- [TASK BRIEF] Stop after the line that contains "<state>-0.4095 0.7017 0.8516"; until then, restate each line of the entries word for word from the very first.

──────── RECORD SET

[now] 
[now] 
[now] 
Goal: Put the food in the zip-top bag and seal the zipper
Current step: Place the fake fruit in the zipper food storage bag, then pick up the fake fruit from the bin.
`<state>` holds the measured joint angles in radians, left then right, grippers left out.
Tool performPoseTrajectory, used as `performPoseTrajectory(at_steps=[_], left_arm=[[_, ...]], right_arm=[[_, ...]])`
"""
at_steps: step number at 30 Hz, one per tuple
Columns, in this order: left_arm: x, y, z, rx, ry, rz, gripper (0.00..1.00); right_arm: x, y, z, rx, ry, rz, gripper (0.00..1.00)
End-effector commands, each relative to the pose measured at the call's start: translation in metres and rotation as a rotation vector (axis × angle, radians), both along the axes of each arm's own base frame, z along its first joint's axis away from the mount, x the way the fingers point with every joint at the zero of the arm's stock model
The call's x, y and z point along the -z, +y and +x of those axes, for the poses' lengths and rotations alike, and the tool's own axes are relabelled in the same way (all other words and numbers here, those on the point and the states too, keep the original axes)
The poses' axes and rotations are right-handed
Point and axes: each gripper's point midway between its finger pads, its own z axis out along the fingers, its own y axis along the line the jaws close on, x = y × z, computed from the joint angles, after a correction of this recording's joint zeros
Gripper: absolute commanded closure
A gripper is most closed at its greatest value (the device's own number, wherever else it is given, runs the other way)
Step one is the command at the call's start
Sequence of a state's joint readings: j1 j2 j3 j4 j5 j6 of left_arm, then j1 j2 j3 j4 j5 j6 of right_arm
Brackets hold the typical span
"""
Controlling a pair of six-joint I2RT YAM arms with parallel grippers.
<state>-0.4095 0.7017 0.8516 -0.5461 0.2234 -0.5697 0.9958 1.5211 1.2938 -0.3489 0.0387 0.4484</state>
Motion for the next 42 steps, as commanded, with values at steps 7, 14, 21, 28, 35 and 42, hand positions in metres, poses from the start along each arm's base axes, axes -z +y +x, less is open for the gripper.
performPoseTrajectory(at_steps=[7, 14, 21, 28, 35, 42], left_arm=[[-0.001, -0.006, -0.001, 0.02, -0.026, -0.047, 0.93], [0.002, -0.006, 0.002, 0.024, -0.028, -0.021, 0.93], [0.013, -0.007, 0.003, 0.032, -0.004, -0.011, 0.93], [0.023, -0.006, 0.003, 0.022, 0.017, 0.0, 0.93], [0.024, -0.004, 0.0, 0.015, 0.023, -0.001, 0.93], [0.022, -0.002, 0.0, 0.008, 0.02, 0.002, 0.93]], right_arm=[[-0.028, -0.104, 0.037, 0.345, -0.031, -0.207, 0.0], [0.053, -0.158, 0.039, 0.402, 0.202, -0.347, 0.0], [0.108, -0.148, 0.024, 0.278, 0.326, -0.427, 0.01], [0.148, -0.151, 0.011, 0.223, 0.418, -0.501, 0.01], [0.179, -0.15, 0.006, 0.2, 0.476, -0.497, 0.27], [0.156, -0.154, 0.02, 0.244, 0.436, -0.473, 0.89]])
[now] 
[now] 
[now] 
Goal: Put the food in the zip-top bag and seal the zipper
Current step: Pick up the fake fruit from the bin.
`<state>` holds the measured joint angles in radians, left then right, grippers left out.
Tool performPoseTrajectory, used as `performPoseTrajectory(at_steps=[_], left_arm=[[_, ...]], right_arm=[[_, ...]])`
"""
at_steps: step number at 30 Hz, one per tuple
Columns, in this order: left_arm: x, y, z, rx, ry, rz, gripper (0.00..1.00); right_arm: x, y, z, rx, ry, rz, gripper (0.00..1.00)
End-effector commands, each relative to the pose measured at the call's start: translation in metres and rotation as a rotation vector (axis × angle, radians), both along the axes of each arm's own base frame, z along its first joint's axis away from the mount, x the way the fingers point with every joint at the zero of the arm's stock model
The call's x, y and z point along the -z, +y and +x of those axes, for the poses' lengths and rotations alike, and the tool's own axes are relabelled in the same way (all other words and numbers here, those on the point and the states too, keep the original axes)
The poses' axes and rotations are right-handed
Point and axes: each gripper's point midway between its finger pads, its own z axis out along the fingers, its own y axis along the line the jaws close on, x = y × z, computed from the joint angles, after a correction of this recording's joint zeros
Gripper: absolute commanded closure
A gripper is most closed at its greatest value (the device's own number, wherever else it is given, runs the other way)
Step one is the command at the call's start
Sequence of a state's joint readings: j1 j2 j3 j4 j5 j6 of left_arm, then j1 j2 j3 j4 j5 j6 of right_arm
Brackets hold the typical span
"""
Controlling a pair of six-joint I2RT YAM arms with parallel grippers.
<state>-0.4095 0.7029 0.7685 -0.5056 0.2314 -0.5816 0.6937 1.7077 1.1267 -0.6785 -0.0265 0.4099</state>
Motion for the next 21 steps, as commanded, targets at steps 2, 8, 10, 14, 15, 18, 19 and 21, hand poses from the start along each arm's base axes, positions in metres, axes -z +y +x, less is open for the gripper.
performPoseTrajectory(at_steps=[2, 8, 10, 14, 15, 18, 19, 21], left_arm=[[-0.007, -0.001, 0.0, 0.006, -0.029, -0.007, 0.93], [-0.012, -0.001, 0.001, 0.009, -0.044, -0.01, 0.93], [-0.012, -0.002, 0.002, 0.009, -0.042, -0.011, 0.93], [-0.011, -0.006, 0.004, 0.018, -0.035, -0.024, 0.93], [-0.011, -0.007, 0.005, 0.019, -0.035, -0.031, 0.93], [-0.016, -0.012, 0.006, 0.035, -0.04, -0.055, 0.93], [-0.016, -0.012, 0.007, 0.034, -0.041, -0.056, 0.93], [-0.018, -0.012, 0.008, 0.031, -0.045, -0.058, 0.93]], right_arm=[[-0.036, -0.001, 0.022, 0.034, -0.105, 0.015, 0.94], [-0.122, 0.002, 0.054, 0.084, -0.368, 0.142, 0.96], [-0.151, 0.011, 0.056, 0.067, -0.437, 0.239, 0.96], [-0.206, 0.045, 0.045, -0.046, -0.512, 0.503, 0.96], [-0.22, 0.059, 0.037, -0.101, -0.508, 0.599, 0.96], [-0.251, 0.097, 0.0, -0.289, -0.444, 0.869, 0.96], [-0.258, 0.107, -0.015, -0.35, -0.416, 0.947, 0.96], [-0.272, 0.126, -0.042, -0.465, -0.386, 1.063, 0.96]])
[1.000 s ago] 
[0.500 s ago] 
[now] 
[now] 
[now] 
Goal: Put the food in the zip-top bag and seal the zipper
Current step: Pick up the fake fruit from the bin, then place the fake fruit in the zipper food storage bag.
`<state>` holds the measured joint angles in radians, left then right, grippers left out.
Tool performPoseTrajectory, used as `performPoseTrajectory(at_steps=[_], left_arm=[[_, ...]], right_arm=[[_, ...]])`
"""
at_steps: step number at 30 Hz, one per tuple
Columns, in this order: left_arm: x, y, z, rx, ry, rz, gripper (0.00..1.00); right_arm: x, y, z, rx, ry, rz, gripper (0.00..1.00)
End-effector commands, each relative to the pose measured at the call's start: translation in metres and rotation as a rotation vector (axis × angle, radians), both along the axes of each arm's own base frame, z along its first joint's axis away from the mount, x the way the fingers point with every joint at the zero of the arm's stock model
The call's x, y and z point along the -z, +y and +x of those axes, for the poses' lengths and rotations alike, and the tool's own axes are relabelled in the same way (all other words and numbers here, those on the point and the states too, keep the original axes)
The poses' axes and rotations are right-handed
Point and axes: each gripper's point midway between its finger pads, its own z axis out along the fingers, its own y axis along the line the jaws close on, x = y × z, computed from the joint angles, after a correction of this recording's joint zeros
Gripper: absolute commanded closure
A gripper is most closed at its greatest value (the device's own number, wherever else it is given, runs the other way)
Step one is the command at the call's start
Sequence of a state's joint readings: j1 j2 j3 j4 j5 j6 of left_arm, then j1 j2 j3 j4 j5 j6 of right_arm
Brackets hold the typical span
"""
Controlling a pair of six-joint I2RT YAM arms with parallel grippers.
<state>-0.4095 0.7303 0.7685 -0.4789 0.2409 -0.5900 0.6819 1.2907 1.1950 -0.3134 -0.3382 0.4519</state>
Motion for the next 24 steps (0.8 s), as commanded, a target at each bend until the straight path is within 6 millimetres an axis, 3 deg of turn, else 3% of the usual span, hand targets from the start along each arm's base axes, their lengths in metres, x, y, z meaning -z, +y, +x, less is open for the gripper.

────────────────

- [RESPONSE FOR THIS EXERCISE]
[now] 
[now] 
[now] 
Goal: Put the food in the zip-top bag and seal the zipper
Current step: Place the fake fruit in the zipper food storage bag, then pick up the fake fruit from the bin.
`<state>` holds the measured joint angles in radians, left then right, grippers left out.
Tool performPoseTrajectory, used as `performPoseTrajectory(at_steps=[_], left_arm=[[_, ...]], right_arm=[[_, ...]])`
"""
at_steps: step number at 30 Hz, one per tuple
Columns, in this order: left_arm: x, y, z, rx, ry, rz, gripper (0.00..1.00); right_arm: x, y, z, rx, ry, rz, gripper (0.00..1.00)
End-effector commands, each relative to the pose measured at the call's start: translation in metres and rotation as a rotation vector (axis × angle, radians), both along the axes of each arm's own base frame, z along its first joint's axis away from the mount, x the way the fingers point with every joint at the zero of the arm's stock model
The call's x, y and z point along the -z, +y and +x of those axes, for the poses' lengths and rotations alike, and the tool's own axes are relabelled in the same way (all other words and numbers here, those on the point and the states too, keep the original axes)
The poses' axes and rotations are right-handed
Point and axes: each gripper's point midway between its finger pads, its own z axis out along the fingers, its own y axis along the line the jaws close on, x = y × z, computed from the joint angles, after a correction of this recording's joint zeros
Gripper: absolute commanded closure
A gripper is most closed at its greatest value (the device's own number, wherever else it is given, runs the other way)
Step one is the command at the call's start
Sequence of a state's joint readings: j1 j2 j3 j4 j5 j6 of left_arm, then j1 j2 j3 j4 j5 j6 of right_arm
Brackets hold the typical span
"""
Controlling a pair of six-joint I2RT YAM arms with parallel grippers.
<state>-0.4095 0.7017 0.8516 -0.5461 0.2234 -0.5697 0.9958 1.5211 1.2938 -0.3489 0.0387 0.4484</state>

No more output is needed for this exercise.